![2 sample t test minitab 2 sample t test minitab](https://i.ytimg.com/vi/LDF0l7fCqMk/maxresdefault.jpg)
That means, we accept ( i.e fail to reject) the alternate hypothesis (Ha) that there is a significant difference between water samples of Supplier-1 and Supplier-2. Referring to the 2-Sample t-test analysis results shown above, in Figure 3, and since the P-Value = 0.000 < 0.05, we reject the Null Hypothesis (Ho). In total, 15 random samples (each with 3 trials) for each Supplier-1 & Supplier- 2 were collected and the data of two independent water suppliers (as shown in Table -1) were analyzed using Minitab® to see if there was significant difference between the water qualities.įigure-4 Output from Minitab® t-distribution Inference:
![2 sample t test minitab 2 sample t test minitab](https://i.ytimg.com/vi/jf9skFLlsBk/hqdefault.jpg)
Average of 3 trials were recorded as one measured value of TDS for one sample.The digital TDS meter used is shown in Figure 1. Each resident measured the value of Total Dissolved Solids (TDS) 3 times (3 trials) using digital TDS meters.

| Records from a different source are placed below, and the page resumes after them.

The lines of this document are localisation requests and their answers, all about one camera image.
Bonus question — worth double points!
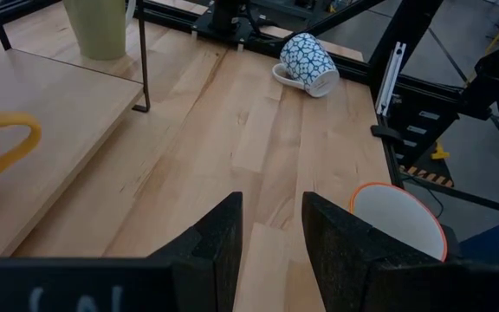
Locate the wooden shelf black metal frame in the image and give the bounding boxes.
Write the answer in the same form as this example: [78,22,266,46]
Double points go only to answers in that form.
[0,0,152,266]

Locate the small yellow object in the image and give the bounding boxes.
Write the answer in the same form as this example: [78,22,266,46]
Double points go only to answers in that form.
[430,141,451,162]

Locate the white mug yellow pattern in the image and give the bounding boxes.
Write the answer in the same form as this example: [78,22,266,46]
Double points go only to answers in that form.
[348,181,449,263]

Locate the black floor equipment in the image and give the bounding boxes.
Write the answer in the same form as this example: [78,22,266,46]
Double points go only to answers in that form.
[460,41,499,123]

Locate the white mug blue pattern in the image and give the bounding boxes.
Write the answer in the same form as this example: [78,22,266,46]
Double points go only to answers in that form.
[271,32,341,99]

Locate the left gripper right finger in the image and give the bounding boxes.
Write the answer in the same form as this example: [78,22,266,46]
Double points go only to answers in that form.
[301,191,444,312]

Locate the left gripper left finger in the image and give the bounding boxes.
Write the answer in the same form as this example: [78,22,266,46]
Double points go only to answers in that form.
[148,191,244,312]

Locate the pale green mug white handle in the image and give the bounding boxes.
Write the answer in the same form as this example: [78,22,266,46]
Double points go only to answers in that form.
[62,0,138,62]

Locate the white aluminium strip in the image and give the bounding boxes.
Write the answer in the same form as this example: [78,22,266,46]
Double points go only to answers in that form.
[375,41,408,118]

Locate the dark blue object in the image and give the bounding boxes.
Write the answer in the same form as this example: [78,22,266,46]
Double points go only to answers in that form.
[457,215,499,266]

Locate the black hazard striped mat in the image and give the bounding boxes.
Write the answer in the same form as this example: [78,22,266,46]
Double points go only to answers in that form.
[399,164,455,189]

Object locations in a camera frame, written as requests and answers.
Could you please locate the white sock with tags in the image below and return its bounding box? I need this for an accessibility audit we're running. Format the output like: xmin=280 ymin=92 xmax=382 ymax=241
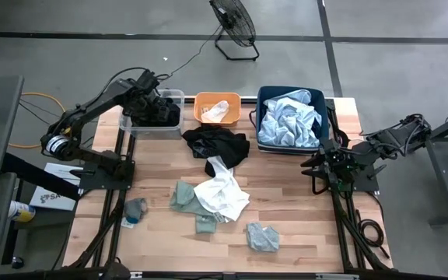
xmin=199 ymin=100 xmax=231 ymax=124

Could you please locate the white yellow spray can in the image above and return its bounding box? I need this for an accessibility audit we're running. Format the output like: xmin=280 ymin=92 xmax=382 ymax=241
xmin=8 ymin=200 xmax=37 ymax=223

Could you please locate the light blue patterned sheet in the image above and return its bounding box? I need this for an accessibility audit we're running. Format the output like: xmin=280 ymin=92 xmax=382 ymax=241
xmin=257 ymin=89 xmax=324 ymax=149

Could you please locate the navy white striped fabric bin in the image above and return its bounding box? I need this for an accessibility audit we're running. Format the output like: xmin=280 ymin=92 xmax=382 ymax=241
xmin=250 ymin=85 xmax=332 ymax=156

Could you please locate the white cloth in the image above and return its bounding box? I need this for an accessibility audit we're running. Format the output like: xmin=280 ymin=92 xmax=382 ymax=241
xmin=193 ymin=155 xmax=251 ymax=223

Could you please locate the black cable loop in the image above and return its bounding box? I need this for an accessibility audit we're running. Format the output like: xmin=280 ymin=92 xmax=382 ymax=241
xmin=311 ymin=177 xmax=331 ymax=195

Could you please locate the white box with label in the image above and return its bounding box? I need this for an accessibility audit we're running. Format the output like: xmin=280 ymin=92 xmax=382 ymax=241
xmin=29 ymin=162 xmax=85 ymax=212

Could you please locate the light grey sock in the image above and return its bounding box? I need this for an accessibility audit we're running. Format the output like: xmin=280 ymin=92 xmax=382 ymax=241
xmin=246 ymin=221 xmax=281 ymax=253

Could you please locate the clear plastic bin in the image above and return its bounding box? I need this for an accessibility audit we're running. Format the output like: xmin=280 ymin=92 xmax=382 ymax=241
xmin=117 ymin=88 xmax=186 ymax=141

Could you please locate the blue grey sock with tag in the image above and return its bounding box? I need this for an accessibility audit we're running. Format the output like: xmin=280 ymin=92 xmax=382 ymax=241
xmin=121 ymin=197 xmax=149 ymax=229

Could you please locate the plain black garment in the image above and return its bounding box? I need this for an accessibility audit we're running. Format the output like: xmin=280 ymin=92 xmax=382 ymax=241
xmin=181 ymin=124 xmax=251 ymax=178

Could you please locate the black floor fan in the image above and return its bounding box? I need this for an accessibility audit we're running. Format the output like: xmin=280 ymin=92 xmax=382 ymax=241
xmin=209 ymin=0 xmax=260 ymax=62

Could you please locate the orange plastic bin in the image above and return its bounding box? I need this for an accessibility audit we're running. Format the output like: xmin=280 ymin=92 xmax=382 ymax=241
xmin=192 ymin=91 xmax=243 ymax=128

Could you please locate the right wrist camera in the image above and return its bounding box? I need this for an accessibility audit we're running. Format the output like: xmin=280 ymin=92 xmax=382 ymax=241
xmin=319 ymin=138 xmax=340 ymax=156

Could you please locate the black fan cable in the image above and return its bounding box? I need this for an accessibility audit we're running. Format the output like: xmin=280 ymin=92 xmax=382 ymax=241
xmin=161 ymin=25 xmax=223 ymax=82

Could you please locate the coiled black cable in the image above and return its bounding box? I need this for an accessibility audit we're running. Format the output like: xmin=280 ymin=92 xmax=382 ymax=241
xmin=358 ymin=209 xmax=390 ymax=260

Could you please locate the yellow extension cable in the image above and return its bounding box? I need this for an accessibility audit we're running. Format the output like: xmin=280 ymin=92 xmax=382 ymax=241
xmin=0 ymin=65 xmax=66 ymax=151

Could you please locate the black aluminium table frame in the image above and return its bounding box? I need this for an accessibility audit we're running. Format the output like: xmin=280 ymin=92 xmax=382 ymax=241
xmin=62 ymin=95 xmax=394 ymax=280

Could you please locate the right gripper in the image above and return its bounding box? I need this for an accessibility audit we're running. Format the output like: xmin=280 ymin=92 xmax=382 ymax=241
xmin=300 ymin=149 xmax=361 ymax=184

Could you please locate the black metal beam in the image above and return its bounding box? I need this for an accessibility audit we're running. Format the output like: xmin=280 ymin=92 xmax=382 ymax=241
xmin=2 ymin=153 xmax=81 ymax=201

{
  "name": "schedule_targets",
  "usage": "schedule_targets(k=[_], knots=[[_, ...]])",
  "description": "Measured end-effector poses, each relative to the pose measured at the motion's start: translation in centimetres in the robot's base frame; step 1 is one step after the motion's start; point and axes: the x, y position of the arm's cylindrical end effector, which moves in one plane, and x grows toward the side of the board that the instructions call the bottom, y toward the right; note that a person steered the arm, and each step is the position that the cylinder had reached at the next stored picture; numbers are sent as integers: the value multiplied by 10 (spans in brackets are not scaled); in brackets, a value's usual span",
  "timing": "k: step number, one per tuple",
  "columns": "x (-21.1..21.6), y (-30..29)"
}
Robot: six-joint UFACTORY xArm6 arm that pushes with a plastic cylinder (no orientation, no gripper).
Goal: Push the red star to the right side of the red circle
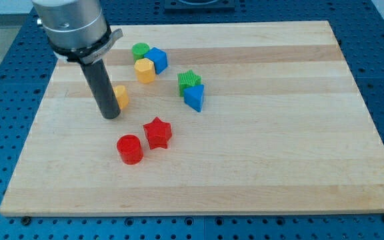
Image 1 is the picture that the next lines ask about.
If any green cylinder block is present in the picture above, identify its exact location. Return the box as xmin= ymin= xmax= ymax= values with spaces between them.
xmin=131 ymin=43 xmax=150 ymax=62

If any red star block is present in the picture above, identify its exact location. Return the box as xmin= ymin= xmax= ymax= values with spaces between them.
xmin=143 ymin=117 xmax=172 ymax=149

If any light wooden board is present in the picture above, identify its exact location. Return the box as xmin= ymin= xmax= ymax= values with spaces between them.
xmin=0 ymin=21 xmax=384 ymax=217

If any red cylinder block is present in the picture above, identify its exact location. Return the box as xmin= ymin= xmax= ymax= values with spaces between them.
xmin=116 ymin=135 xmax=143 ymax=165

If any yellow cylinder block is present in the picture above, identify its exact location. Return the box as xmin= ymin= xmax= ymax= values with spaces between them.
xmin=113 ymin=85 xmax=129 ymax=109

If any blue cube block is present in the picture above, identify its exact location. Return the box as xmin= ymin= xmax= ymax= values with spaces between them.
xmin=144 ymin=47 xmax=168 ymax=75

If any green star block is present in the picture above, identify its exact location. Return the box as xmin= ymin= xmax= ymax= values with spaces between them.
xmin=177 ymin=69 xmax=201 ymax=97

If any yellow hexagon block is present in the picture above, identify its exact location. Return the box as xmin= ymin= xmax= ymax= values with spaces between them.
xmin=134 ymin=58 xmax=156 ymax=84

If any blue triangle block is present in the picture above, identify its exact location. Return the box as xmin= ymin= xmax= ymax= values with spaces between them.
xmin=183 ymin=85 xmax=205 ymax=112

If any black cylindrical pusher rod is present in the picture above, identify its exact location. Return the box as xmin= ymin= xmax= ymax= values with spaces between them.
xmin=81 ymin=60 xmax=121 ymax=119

The Measurement System : Two (2) residents from the housing colony were selected randomly and each of them was asked to check the water quality from Supplier-1 and Supplier-2. Ha : There is difference between the water samples of Supplier-1 & Supplier-2 Ho : There is no difference between the water samples of Supplier-1 & Supplier-2 If this is OK with us, then the significance level will be 5% (Alpha,α = 0.05) and the Confidence Level will be 95%. This means, we are willing to take a chance of 5% error in our judgment. Then, let us say we want to be 95% confident in declaring our results. To analyze it, first we need to construct the Null Hypothesis (Ho) and the Alternate Hypothesis (Ha) for the claim. Water samples from both the supplier’s were collected and two residents were picked randomly and were asked to check the quality of water using TDS meters for 15 samples collected from each Supplier. The Analytics Premise : It was recommended to do a 2-Sample t-test on the samples of water from both suppliers to see if there was any significant difference. How would Supplier-1 justify that his water is of better quality than the new supplier in order to retain the contract to supply water regularly to such a huge housing complex?

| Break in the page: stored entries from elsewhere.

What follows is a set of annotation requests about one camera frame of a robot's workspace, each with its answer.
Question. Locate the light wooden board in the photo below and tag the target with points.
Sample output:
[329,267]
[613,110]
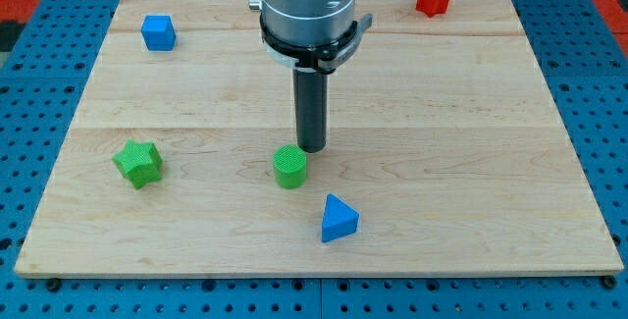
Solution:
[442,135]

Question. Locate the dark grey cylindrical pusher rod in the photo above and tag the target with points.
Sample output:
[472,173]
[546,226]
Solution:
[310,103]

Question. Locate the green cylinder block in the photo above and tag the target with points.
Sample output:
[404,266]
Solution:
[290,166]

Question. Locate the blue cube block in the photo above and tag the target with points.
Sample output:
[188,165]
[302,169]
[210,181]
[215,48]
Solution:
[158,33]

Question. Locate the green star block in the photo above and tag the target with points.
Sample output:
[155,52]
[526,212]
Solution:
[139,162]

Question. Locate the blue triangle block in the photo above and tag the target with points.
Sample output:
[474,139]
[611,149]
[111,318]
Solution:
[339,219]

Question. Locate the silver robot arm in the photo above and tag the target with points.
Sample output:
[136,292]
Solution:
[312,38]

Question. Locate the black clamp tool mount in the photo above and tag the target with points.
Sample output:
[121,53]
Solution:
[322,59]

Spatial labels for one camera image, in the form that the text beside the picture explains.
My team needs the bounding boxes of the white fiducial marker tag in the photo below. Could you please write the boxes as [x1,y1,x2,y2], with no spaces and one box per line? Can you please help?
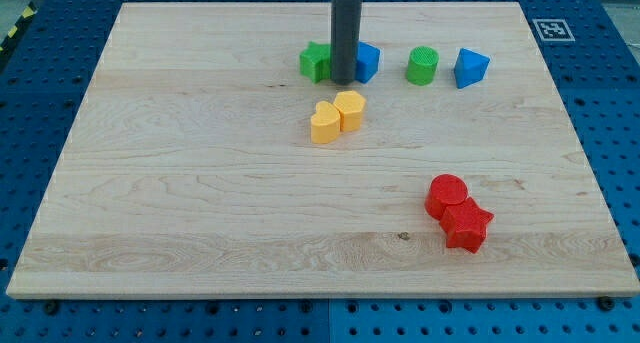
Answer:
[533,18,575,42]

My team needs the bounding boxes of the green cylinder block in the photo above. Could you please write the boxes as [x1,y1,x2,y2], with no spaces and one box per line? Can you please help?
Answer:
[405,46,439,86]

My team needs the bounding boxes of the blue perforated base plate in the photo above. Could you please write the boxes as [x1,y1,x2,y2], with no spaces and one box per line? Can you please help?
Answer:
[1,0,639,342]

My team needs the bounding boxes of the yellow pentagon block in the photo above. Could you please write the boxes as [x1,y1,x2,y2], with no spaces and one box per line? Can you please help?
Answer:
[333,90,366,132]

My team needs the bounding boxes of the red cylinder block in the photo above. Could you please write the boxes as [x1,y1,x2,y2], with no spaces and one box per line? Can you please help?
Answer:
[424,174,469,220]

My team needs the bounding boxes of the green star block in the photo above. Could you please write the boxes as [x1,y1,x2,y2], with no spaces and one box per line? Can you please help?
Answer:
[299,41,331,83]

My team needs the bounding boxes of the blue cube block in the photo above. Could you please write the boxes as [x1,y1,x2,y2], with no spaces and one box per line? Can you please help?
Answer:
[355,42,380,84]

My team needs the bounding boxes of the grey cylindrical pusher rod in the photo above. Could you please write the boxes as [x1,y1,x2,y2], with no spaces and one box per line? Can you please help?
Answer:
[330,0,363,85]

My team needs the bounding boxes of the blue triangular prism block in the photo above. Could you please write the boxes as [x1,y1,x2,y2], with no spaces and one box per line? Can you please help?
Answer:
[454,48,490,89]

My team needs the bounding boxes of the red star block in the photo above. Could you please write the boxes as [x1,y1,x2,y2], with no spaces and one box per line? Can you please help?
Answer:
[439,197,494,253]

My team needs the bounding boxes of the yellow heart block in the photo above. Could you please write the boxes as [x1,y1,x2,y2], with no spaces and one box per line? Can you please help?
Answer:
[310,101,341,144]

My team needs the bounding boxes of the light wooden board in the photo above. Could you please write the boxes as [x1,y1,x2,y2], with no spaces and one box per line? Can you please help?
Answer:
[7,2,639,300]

![2 sample t test minitab 2 sample t test minitab](https://i.ytimg.com/vi/53lRTzuhHZI/hqdefault.jpg)
The Secretary of the Housing Complex Association identified another water supplier (Supplier-2-Comp) who supplies, they claimed, better quality of water than the previous supplier (KSM). A dispute was raised by a few residents saying that the water supplied by KSM was of very poor quality and is not usable for drinking/utility purposes (washing, cleaning, bathroom use etc). The Scenario : KSM Water Suppliers, a drinking and utility (raw) water supplies company, supplies water to a large housing complex (with about 400 families) that purchases water from external sources for domestic drinking /utility purposes through its own fleet of water-tankers. The dispute was resolved using Business Analytics tools to analyze the sample data and arrive at a more informed quantitative decision that would be acceptable to all the stakeholders of the dispute the association office-bearers, the consumers,and the water suppliers. The dispute was that both the suppliers claimed their water quality was better than the other. Business Case : I was referred recently, by a large housing complex resident- owner, to resolve a dispute between two drinking water suppliers.